Я ввел в уздечку новокаин и через пару минут сделал аккуратный надрез хирургическими ножницами. Язык ворона стал заметно длиннее. Рану присыпал стрептоцидом. Карло мужественно выдержал операцию, впрочем, как и Ботаник.
– Пациента можно отпускать!
Ботаник освободил птицу. Почувствовав твердую почву под ногами, Карло не стал метаться по операционной. Он, как и при лечении перелома, весьма уверенно несколько раз отряхнулся и, расставив лапы, гордо поднял голову. Мне показалось, что он уже готов вступить в диалог:
– Ну что, Карло? Кажется, ты что-то хочешь сказать?
Карло в ответ изрыгнул какое-то совершенно незнакомое слово, почему-то оно очень походило на ругательство.
– Два часа не кормить и не поить!
Ботаник хотел было что-то ответить, но, кажется, у него настолько пересохло в горле, что он, только кивнув, отнес Карло на место.

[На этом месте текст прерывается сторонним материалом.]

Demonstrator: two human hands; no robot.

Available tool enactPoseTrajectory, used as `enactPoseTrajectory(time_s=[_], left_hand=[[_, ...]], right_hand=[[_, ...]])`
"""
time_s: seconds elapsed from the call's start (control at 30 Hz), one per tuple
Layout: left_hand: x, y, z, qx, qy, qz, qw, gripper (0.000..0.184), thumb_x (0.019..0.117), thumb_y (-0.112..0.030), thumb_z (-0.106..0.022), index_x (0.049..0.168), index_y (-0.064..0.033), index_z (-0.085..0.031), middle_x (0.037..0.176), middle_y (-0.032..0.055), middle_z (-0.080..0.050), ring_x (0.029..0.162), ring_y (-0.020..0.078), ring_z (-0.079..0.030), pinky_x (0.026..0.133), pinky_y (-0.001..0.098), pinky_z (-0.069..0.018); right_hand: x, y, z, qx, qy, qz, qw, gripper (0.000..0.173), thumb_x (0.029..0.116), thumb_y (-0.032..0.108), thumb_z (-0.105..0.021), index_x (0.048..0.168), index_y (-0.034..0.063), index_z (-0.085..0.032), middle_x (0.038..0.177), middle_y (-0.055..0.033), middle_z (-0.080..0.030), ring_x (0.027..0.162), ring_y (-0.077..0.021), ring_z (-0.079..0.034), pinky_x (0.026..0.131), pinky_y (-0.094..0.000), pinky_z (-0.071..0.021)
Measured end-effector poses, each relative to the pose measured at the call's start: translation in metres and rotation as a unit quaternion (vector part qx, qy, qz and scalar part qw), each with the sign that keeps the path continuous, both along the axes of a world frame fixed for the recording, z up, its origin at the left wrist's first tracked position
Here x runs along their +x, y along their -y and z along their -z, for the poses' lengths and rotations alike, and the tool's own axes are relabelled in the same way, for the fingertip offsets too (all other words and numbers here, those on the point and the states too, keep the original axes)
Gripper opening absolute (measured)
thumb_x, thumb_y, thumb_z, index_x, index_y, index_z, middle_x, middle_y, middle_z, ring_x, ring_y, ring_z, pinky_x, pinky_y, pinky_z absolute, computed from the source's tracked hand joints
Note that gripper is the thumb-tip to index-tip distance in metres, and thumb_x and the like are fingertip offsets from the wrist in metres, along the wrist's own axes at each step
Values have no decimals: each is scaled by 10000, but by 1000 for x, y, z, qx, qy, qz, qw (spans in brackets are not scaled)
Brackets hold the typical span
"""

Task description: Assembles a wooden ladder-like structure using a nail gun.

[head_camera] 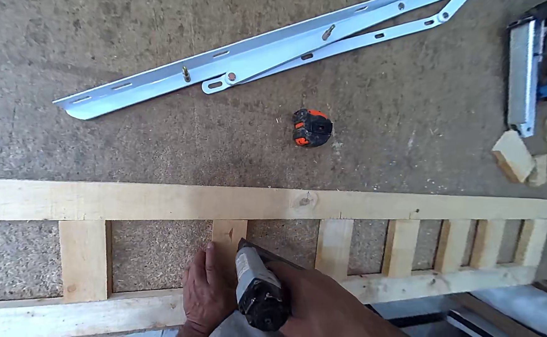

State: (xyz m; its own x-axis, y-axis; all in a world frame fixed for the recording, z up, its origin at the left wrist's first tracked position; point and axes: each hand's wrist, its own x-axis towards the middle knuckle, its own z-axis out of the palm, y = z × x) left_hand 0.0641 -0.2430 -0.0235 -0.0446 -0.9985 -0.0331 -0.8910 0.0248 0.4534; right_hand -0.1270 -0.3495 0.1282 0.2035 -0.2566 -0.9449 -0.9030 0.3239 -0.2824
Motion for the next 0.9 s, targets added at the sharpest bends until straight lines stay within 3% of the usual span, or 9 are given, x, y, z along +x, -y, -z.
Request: enactPoseTrajectory(time_s=[0.17, 0.33, 0.4, 0.6, 0.77, 0.9], left_hand=[[-8, 15, -9, 38, -1, -8, 999, 736, 844, -384, -607, 1322, 173, -549, 1107, 333, -674, 898, 432, -707, 705, 524, -572], [-14, 18, -13, 55, -6, -21, 998, 890, 826, -547, -638, 1334, 177, -538, 1121, 358, -661, 930, 469, -703, 745, 559, -582], [-16, 20, -15, 52, -1, -30, 998, 909, 801, -549, -662, 1320, 188, -543, 1115, 358, -658, 915, 469, -704, 744, 542, -587], [-14, 16, -17, 53, 21, -52, 997, 818, 767, -415, -728, 1291, 193, -568, 1081, 342, -667, 885, 436, -715, 736, 497, -604], [-8, 18, -19, 46, 37, -67, 996, 814, 774, -466, -694, 1266, 176, -598, 1021, 298, -678, 816, 384, -714, 676, 478, -598], [-5, 18, -13, 39, 34, -41, 998, 682, 803, -371, -664, 1243, 149, -629, 1011, 300, -689, 795, 384, -719, 656, 476, -597]], right_hand=[[6, 7, 7, -13, -41, 1, 999, 593, 886, 472, -681, 1378, 173, -535, 1003, -125, -701, 952, -337, -706, 754, -589, -562], [-6, 4, 7, 16, -45, -14, 999, 580, 911, 441, -670, 1385, 138, -528, 1026, -149, -693, 980, -355, -696, 786, -592, -555], [-7, 0, 10, 21, -42, -26, 999, 582, 914, 442, -668, 1385, 131, -523, 1029, -160, -690, 980, -368, -694, 783, -599, -551], [0, -16, 14, 1, -12, -49, 999, 610, 894, 470, -675, 1380, 134, -525, 994, -169, -692, 939, -390, -699, 746, -613, -548], [1, -19, 5, -41, 19, -41, 998, 604, 856, 500, -696, 1334, 160, -551, 906, -136, -689, 855, -366, -707, 664, -600, -549], [6, -14, 2, -83, 35, -29, 996, 570, 870, 506, -673, 1310, 160, -568, 865, -115, -681, 820, -346, -708, 634, -582, -549]])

После незнакомого слова, которое ворон проворчал на операционном столе, он замолчал. Молчал долго. Наверное, с месяц. И даже больше не лаял на юннатских собак.

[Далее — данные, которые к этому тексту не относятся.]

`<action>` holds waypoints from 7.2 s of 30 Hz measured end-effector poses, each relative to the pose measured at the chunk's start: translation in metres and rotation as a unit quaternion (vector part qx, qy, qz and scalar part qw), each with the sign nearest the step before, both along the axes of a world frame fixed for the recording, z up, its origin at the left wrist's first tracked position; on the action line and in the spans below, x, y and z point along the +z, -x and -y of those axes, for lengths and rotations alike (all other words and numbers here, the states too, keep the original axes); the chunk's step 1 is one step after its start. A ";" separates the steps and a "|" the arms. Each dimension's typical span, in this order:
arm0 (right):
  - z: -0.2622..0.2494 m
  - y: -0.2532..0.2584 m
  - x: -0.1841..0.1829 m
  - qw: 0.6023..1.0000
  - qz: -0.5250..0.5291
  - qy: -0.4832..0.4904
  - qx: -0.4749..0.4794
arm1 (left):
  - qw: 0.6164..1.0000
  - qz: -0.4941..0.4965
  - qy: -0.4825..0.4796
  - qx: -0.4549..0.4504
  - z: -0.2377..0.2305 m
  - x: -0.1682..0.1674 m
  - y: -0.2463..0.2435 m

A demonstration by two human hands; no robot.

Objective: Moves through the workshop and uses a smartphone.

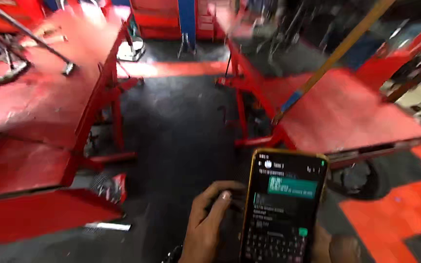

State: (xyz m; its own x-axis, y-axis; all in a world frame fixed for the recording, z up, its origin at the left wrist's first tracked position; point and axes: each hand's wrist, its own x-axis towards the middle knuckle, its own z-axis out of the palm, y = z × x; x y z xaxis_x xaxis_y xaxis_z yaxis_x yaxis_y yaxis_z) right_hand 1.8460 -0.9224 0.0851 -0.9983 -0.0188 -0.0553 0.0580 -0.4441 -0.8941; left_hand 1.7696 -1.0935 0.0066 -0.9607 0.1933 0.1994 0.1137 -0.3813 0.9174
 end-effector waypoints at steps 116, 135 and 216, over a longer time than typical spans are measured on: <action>0.010 -0.025 -0.061 0.996 0.088 -0.011 0.027 | 0.988 0.065 0.137 -0.038 0.017 -0.001 -0.077; 0.009 -0.026 -0.064 0.997 0.078 -0.010 0.016 | 0.986 0.031 0.151 -0.066 0.022 -0.003 -0.072; 0.024 -0.020 -0.064 0.983 0.128 -0.122 -0.055 | 0.978 -0.015 0.190 -0.086 0.021 -0.014 -0.073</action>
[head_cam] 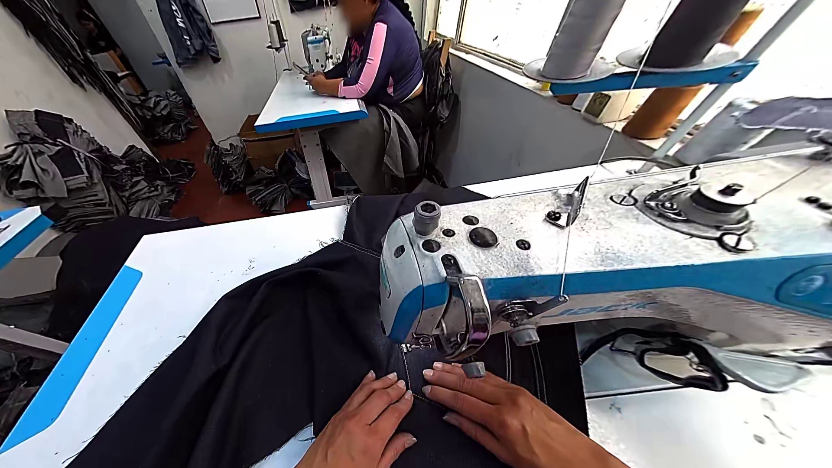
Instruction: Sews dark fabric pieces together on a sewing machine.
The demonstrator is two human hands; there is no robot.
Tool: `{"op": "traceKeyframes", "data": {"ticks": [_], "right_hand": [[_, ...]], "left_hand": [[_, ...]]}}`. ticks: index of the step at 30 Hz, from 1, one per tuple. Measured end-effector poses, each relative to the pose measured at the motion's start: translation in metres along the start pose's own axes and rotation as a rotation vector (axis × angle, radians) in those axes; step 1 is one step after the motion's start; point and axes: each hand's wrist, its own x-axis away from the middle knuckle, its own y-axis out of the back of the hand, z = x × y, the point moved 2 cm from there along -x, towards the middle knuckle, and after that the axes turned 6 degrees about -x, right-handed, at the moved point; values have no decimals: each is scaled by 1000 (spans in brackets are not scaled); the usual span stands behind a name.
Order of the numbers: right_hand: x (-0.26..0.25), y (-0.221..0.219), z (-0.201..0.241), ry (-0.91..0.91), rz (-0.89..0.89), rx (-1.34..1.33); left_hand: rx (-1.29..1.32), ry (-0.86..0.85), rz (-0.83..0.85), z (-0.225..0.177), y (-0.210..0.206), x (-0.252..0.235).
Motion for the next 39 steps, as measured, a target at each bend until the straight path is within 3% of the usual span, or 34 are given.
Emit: {"op": "traceKeyframes", "data": {"ticks": [30, 39], "right_hand": [[-37, 12, -40, 9, 3, 166], [-39, 16, -39, 8, 14, 154]], "left_hand": [[2, 113, 51, 30, 4, -32], [28, 77, -11, 35, 2, -30]]}}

Мы с Ботаником все это время недоуменно переглядывались: то ли я что-то не то ворону отрезал, то ли опрометчиво воспользовался непроверенной информацией по поводу уздечки. Ботаник тоже волновался:
– Сергей Юрьевич, а вы ему случайно язык не отрезали? Он теперь даже каркать перестал.
– Да нет. Разве что язык без уздечки стал такой длинный, что Карло не может понять, как с ним обращаться. – Озадаченный, я даже заглянул ворону в клюв. Язык был на месте, и мы с Ботаником облегченно вздохнули.
Некоторое время спустя имя свое ворон все же вспомнил. Произносил его неохотно, но зато очень внятно. Однако, несмотря на старания юннатов, больше – ни слова!
Но однажды… сидел я в беседке на хоздворе. А у нас там как раз все рядом – и лечебница, и юннаты, и кухня, и даже небольшой автопарк. Слышу, кто-то зовет:
– Вера!
Вера – наша повариха. Она готовила всем еду и среди прочего варила чудесную пшенную кашу на молоке с тыквой. Многие обитатели зоопарка эту кашу очень любили, особенно обезьяны и медведи. Среди любителей каши оказался и я. Мне по долгу службы надо было проверять все исходящие продукты. Делал я это с большим удовольствием, так как продукты на кухне (хотите – верьте, хотите – нет) соответствовали всем требованиям общепита и, кроме этого, были еще и вкусны. А каша – не повторить!
Я повернул голову, пытаясь понять, кто зовет нашу повариху. Никого. Между тем откуда-то опять раздается звук хлопающей двери и приятный мужской баритон:
– Вера!
Повариха вышла из кухни на улицу. Никого нет. Она огляделась по сторонам и вернулась к себе.
Через несколько секунд хлопает дверь и опять кто-то зовет:
– Вера!
– Да отстаньте вы!.. Плитка еле пыхтит! Ничего еще у меня не готово, – раздраженно отзывается Вера. Наша повариха – мастерица на красное словцо, поэтому здесь и далее текст будет умеренно адаптированный. Я со временем разгадал секрет – почему многие поварихи так же смачно ругаются, как и готовят. Они и то и другое делают с большой любовью и изобретательностью. Продукты у всех вроде те же, да приправы разные!
А дверь опять – хлоп! И тот же голос:
– Вера!
– Юрич! Это ты, что ли, там дуркуешь? – выглянула из окна возмущенная Вера.